[Given data Boundary: Start]

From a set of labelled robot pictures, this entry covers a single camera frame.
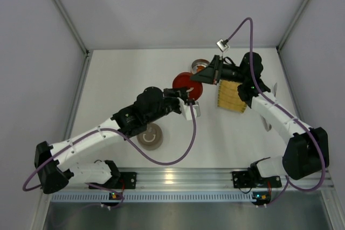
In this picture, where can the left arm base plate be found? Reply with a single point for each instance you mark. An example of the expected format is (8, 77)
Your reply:
(125, 180)

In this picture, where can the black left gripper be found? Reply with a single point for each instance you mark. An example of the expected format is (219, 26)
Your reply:
(180, 94)

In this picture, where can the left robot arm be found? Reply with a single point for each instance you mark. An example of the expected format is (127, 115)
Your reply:
(60, 164)

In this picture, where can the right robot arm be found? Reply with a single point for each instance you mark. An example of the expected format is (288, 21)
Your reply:
(306, 147)

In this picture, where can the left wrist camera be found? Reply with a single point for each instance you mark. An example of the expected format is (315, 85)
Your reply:
(189, 111)

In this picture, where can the beige-banded steel bowl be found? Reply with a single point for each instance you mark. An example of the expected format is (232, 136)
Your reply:
(150, 146)

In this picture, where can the left frame post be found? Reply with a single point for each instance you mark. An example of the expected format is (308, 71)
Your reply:
(70, 25)

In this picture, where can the brown round lid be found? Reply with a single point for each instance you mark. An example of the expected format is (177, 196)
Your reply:
(153, 133)

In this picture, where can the frame post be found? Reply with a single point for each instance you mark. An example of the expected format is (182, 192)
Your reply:
(70, 25)
(302, 7)

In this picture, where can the slotted cable duct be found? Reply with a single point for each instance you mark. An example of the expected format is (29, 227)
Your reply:
(157, 197)

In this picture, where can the metal tongs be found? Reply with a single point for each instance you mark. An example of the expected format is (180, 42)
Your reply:
(266, 125)

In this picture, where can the aluminium mounting rail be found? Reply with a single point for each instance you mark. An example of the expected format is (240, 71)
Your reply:
(194, 179)

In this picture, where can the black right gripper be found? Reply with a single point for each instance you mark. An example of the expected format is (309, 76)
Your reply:
(217, 69)

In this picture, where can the bamboo tray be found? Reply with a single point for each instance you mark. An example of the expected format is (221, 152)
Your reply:
(228, 97)

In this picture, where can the orange carrot piece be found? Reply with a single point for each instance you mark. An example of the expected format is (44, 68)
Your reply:
(199, 68)

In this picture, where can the red-banded steel bowl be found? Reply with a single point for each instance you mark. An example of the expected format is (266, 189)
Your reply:
(198, 62)

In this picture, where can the right frame post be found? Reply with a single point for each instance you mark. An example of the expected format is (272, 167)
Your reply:
(302, 7)

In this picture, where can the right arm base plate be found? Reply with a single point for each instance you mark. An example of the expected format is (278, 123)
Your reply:
(247, 179)

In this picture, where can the red round lid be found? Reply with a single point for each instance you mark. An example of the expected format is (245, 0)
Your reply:
(194, 88)

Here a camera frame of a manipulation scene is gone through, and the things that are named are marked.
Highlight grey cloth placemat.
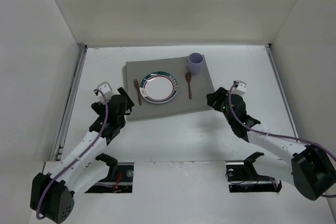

[Given data Boundary: End]

Look for the string "banded" in the entries above. Copy every line that has it.

# Response to the exercise
In this picture, where can the beige-banded steel bowl be found? Reply with a single point for each instance you mark. An example of the expected format is (232, 136)
In this picture, where can the red-banded steel bowl be found? Reply with a single point for each instance you mark. An example of the expected format is (266, 189)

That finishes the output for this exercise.